With binary classification, one can assign elements of a set into two groups based a rule.
Some of the methods used for binary classification are: decision trees, bayesian
networks, support vector machines and probit model.
One method of SVM is the linear SVM. The linear SVM can be used to classify data into two classes. The following code can be used to import modules to accomplish the linear SVM.
from sklearn import svm
from sklearn import metrics
from sklearn.neighboers import KNeighborsClassifier
With clustering, one can group observation/objects into clusters. Observations in one cluster are more similar than to those in other groups/clusters. Below is a list of some of the algorithms used for clustering:
- Fuzzy clustering
- Expectation Maximization
- BIRCH
- DBSCAN
- K-Means
Balanced Iterative Reducing and Clusterting using Hierarchies(BIRCH) can cluster large datasets by creating a summary of the large dataset to retain as much info as possible.
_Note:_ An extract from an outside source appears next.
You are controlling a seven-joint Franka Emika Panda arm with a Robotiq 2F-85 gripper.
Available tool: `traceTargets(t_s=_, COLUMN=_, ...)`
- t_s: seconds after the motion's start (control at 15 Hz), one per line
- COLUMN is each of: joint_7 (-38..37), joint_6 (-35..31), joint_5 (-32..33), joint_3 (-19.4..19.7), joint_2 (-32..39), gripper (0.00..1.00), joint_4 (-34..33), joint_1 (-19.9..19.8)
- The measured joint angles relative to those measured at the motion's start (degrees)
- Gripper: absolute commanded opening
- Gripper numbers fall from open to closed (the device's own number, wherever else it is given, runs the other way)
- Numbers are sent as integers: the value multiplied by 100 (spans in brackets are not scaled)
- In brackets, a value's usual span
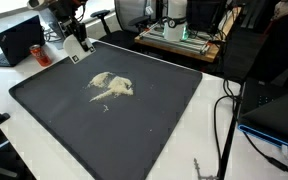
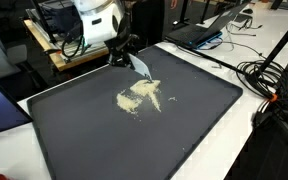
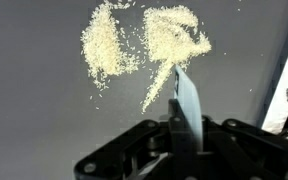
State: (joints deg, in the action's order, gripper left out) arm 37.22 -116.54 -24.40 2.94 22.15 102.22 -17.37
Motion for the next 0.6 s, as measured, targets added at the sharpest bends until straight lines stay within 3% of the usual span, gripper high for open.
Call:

In order to use the BIRCH algorithm, one can import the following modules:
import matplotlib.pyplot as plt
from sklearn.datasets.samples_generator import make_blobs
from sklearn.cluster import Birch
In order to use the DBSCAN algorithm, one can import the following module:
from sklearn.cluster import DBSCAN
Regression can be used to estimate relationship between a dependent variables and one or more independent variables. There are different types of regression: linear regression, logistic regression, stepwise regression, and classifiers. Below is a module to import for logistic regression:
from sklearn.linear_model import LogisticRegression
Below is a module to import for linear regression
from sklearn.linear_model import LinearRegression
One should note that there is no method for calculating power and sample size. We can take into account the rule made by Good and Hardin.
Feature engineering consists of extracting features from data. It can be used for predictive models and has been seen in code competitions.
Here is a list of feature engineering techniques: imputation, categorical encoding, binning, scaling, log transform, feature selection, and feature grouping.
Reinforcement learning is part of machine learning in which we look at how agents take action in an environment to maximize the notion of cumulative reward. This fiel is studied in other disciplines such as game theory, control theory, operations research, information theory, smilation-based optimization, multi-agent sysstems, swarm intelligence, and statistics.